Work item: Provide the material again, with every line intact and exact.

⁂

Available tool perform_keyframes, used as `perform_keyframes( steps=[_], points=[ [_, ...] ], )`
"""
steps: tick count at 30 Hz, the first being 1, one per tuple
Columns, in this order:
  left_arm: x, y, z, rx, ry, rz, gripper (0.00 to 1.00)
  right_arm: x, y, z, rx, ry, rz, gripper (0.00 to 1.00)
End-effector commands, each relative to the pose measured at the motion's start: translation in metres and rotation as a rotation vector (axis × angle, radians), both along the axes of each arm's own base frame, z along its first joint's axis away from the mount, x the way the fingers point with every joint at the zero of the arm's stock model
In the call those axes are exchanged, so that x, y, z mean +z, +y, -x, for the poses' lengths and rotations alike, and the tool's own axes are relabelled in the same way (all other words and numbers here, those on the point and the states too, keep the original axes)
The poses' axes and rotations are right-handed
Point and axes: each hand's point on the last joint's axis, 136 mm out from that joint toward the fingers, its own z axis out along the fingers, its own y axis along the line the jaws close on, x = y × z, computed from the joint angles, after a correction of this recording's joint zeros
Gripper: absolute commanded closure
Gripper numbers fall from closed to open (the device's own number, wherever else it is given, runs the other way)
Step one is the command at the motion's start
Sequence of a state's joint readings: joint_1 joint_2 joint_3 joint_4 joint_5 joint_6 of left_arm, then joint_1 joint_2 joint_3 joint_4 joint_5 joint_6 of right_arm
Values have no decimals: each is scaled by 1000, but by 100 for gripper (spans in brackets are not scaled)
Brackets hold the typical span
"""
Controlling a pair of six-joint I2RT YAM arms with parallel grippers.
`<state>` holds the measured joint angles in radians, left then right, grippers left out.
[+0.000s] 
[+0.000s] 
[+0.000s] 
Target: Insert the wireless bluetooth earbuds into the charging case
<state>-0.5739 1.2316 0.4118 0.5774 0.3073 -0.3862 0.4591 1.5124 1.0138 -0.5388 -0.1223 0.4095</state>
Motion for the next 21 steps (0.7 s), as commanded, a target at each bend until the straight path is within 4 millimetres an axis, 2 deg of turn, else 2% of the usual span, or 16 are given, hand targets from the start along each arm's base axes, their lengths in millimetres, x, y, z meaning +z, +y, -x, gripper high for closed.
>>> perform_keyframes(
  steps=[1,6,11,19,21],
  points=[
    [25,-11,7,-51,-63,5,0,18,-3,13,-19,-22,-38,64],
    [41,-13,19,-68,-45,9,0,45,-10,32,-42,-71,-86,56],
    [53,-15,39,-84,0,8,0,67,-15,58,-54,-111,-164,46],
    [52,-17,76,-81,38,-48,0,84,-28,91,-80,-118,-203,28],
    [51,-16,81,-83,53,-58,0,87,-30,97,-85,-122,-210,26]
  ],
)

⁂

Answer to this problem:
Available tool perform_keyframes, used as `perform_keyframes( steps=[_], points=[ [_, ...] ], )`
"""
steps: tick count at 30 Hz, the first being 1, one per tuple
Columns, in this order:
  left_arm: x, y, z, rx, ry, rz, gripper (0.00 to 1.00)
  right_arm: x, y, z, rx, ry, rz, gripper (0.00 to 1.00)
End-effector commands, each relative to the pose measured at the motion's start: translation in metres and rotation as a rotation vector (axis × angle, radians), both along the axes of each arm's own base frame, z along its first joint's axis away from the mount, x the way the fingers point with every joint at the zero of the arm's stock model
In the call those axes are exchanged, so that x, y, z mean +z, +y, -x, for the poses' lengths and rotations alike, and the tool's own axes are relabelled in the same way (all other words and numbers here, those on the point and the states too, keep the original axes)
The poses' axes and rotations are right-handed
Point and axes: each hand's point on the last joint's axis, 136 mm out from that joint toward the fingers, its own z axis out along the fingers, its own y axis along the line the jaws close on, x = y × z, computed from the joint angles, after a correction of this recording's joint zeros
Gripper: absolute commanded closure
Gripper numbers fall from closed to open (the device's own number, wherever else it is given, runs the other way)
Step one is the command at the motion's start
Sequence of a state's joint readings: joint_1 joint_2 joint_3 joint_4 joint_5 joint_6 of left_arm, then joint_1 joint_2 joint_3 joint_4 joint_5 joint_6 of right_arm
Values have no decimals: each is scaled by 1000, but by 100 for gripper (spans in brackets are not scaled)
Brackets hold the typical span
"""
Controlling a pair of six-joint I2RT YAM arms with parallel grippers.
`<state>` holds the measured joint angles in radians, left then right, grippers left out.
[+0.000s] 
[+0.000s] 
[+0.000s] 
Target: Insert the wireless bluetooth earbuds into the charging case
<state>-0.5739 1.2316 0.4118 0.5774 0.3073 -0.3862 0.4591 1.5124 1.0138 -0.5388 -0.1223 0.4095</state>
Motion for the next 21 steps (0.7 s), as commanded, a target at each bend until the straight path is within 4 millimetres an axis, 2 deg of turn, else 2% of the usual span, or 16 are given, hand targets from the start along each arm's base axes, their lengths in millimetres, x, y, z meaning +z, +y, -x, gripper high for closed.
>>> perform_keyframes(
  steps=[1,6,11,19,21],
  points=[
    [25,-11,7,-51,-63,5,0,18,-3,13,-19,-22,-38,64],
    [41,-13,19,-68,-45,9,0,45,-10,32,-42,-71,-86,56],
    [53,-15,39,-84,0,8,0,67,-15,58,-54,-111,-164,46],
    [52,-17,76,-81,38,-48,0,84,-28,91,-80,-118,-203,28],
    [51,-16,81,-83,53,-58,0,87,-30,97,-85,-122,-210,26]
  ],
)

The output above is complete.